Tanto rubano tutti

All’epoca di tangentopoli Umberto Eco scrisse su l’Espresso un bel pezzo spiegando quanto fosse sciocco e insensato sminuire le responsabilità di chi era stato colto con le mani nel sacco dicendo che “tanto rubano tutti”. La frase “son tutti ladri” non sta in piedi. E ci ricordava il semiologo che l’unica cosa che possiamo dire di condividere indistintamente tutti è la morte: democratica e universale.

È una tiritera antica quella del vicino di casa: siccome il barista non mi batte lo scontrino ed evade il fisco, nel 730 ometto anch’io. Cioè, in altre parole, considerato che il 9 agosto 1969 Charles Manson sterminò la moglie di Roman Polanski, Sharon Tate, di 26 anni e incinta di 8 mesi, il suo parrucchiere Sebring, il signor Frykowski, la signora Folger e Stephen Earl Parent, un amico del guardiano della villa dove avvenne l’eccidio, è saggio diventi anch’io un serial killer. O, siccome tutti si stanno buttando in un pozzo, li seguo.

Ma ormai il coro “son tutti uguali” dilaga, ed ovviamente non produce un’alternativa a questo sfascio, perché se son tutti uguali non ce n’è neanche uno che possa esser in altro modo, diverso, non identico. Nemmeno, ovviamente, quello che, indignato e protestatario, grida “son tutti uguali”, perché se son tutti uguali anche lui è uguale e della stessa pasta. E infatti, se si va a vedere chi sbraita, non è raro trovare qualcuno che ha in uggia la dichiarazione dei redditi, fa il doppio lavoro, riscuote in nero e, magari, fa anche stragi alla Manson.

Qualcuno o tutti? Fossero tutti, a quattro vittime sul gozzo l’uno, la demografia subirebbe un duro colpo e l’asteroide apocalittico sarebbe uno starnuto di zanzara al confronto della fine del mondo prossima ventura innescata dalla progressione geometrica del serial killer. Per cui non si senta necessariamente infamato da me chi si lascia scappare quel “son tutti uguali”, non gli ho dato di evasore ed assassino, a meno che non lo sia, ma anche in tal casa sarebbe un tribunale a dovergli appiccicare l’appellativo (e la condanna).

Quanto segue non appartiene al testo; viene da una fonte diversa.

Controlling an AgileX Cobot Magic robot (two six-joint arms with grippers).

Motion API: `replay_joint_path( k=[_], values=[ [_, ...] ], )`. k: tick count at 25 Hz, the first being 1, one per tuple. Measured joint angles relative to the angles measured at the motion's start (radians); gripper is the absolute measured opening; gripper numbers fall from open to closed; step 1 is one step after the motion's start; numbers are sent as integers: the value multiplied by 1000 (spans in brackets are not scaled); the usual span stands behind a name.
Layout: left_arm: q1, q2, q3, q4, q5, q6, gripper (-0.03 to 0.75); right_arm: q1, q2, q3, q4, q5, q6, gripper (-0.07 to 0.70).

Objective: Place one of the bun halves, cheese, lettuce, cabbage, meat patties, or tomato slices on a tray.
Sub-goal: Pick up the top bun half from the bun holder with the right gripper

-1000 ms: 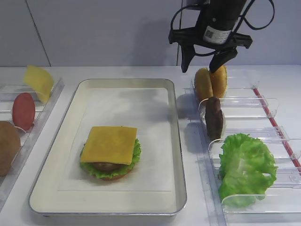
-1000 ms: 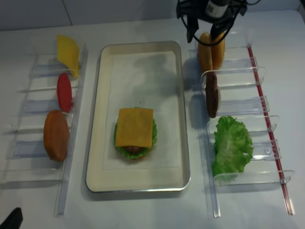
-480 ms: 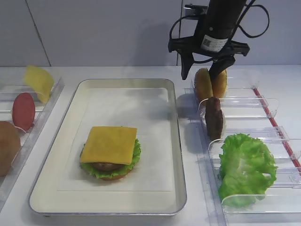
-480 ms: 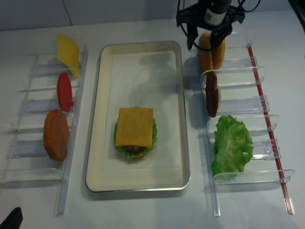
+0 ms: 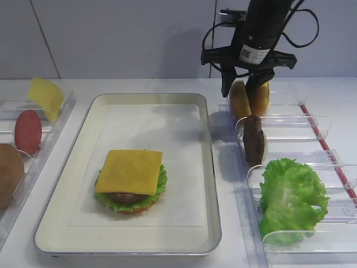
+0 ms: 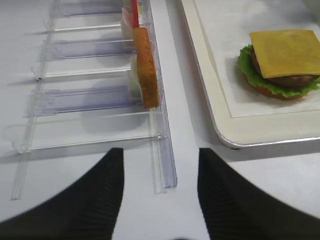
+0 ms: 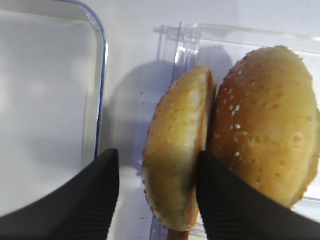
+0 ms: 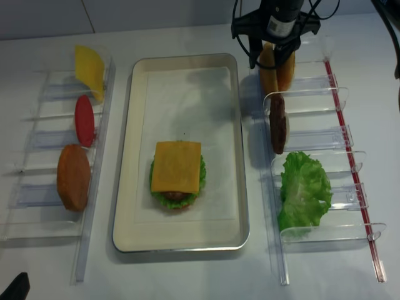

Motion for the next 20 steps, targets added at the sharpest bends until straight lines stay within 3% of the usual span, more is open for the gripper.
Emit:
replay_joint_path(
  k=[8, 12, 20],
  values=[
    [0, 0, 0, 0, 0, 0, 319, 0, 0, 0, -13, 0, 22, 335],
    [0, 0, 0, 0, 0, 0, 319, 0, 0, 0, -19, 0, 22, 249],
    [0, 0, 0, 0, 0, 0, 319, 0, -4, 0, 3, 0, 22, 246]
  ],
)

In virtù di queste ragioni comprendo assai bene l’indignazione dell’onesto a cui vien attribuita anche solo la frequentazione con il mascalzone, se non addirittura l’illecito. Per cui non ci sto al gioco al massacro, né che lo si faccia su uno scranno del parlamento, né che lo si consumi al bar sport esaurito l’argomento del rigore sbagliato.

C’è però un altro aspetto che va preso in considerazione quando si ragiona di queste cose in politica. Ci sono formazioni politiche che una qualche forma di disonestà la postulano e la teorizzano. Ne sono magari “onestamente” convinte, ma anche del fatto che si possa esser disonesti: arricchirsi sulle spalle altrui, allargare il baratro tra debole e forte, condonare l’illecito, sanare l’irregolarità, chiudere un occhio e all’occorrenza anche tutti e due. Ce ne sono altre, invece, che la pensano in maniera diametralmente opposta, e tra i cui ranghi può celarsi chi è “disonestamente” onesto. A entrambe sarebbe richiesta coerenza. Già: coerenza.